As noted in a previous post, vape maker Juul recently announced it was terminating the sale of nearly all of its flavored pod systems. This includes their menthol flavor; one of the flavors most commonly cited in claims that the company intentionally targeted and marketed to youth customers.
Lawsuits against the company, however, have been stacking up. And parents across the country continue to await their chance to hold the company responsible for their children’s nicotine addiction.
One such family in Lehigh County, Pennsylvania is suing the vape maker and alleges their 13-year-old child became addicted to nicotine while using Juul vapes. They claim that the company created a product that was designed to be addictive and marketed that product to an especially susceptible target audience.
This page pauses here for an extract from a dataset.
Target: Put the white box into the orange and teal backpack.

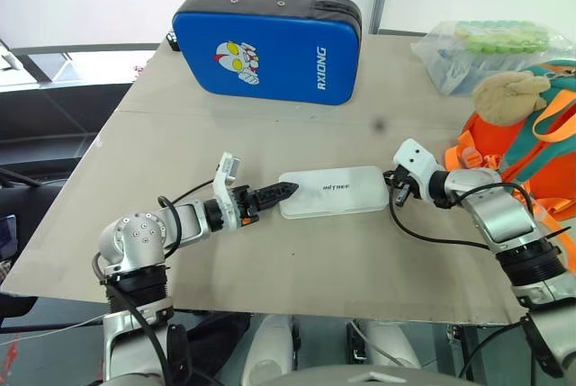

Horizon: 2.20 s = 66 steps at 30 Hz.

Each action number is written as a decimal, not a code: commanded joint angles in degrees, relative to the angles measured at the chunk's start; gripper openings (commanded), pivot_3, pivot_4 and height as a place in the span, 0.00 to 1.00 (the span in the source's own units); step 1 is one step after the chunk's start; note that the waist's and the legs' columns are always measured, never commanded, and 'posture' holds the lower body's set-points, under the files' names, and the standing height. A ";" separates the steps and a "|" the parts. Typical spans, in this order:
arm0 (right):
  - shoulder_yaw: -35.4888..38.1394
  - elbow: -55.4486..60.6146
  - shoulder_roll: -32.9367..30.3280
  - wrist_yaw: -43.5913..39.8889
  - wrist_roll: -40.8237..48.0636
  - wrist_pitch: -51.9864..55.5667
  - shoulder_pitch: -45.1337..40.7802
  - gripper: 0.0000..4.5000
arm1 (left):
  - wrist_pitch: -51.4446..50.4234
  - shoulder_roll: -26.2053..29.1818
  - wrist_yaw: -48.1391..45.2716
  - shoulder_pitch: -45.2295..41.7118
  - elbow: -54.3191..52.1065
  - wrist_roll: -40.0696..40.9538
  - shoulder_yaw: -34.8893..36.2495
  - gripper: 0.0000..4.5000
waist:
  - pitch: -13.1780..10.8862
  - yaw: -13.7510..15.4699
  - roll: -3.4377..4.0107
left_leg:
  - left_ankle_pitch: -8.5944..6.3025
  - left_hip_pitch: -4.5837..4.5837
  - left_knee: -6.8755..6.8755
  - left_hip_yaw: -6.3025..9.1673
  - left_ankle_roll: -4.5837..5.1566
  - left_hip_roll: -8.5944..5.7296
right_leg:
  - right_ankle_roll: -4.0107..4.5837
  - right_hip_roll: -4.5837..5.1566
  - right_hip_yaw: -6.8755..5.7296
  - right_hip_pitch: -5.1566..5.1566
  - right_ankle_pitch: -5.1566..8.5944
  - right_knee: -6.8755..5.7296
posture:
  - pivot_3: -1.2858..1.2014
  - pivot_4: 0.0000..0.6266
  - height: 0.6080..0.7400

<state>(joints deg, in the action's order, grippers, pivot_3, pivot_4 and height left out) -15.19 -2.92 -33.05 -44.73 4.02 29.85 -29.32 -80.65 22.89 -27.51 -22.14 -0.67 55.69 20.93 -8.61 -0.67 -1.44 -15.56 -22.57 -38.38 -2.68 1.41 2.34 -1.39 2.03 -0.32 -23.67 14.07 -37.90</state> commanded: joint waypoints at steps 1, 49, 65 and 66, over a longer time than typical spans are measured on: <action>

The lawsuit says that students at the boy’s school “use Juul on the campus, in bathrooms, outside school, and even in class.”
Nearby, in Philadelphia, city officials are working on a bill to shift the burden of vape regulation to retail stores by prohibiting them from allowing anyone under legal vaping age through the door if they sell vaping products. While vape shops already self-enforce such a restriction, the city’s move also covers convenience stores like Wawa and 7-Eleven. Stores that sell candy, ice cream, groceries, soda, and other convenience items, along with vapes and vaping materials, would have to limit their inventory to low-nicotine liquids with no flavor in order to continue allowing minor customers to shop there.
Nationally, the Trump administration surprised advocates on both sides of the vaping debate by backing off of an announced federal ban on flavored vape products just hours before the president was supposed to sign it into law. Citing political and economic ramifications to the move, including significant job losses, Trump made the decision while on a flight to a Lexington, Kentucky campaign rally. According to a senior administration official who spoke with The Washington Post only after being assured of anonymity, the president “didn’t know much about the issue and was just doing it for Melania and Ivanka.”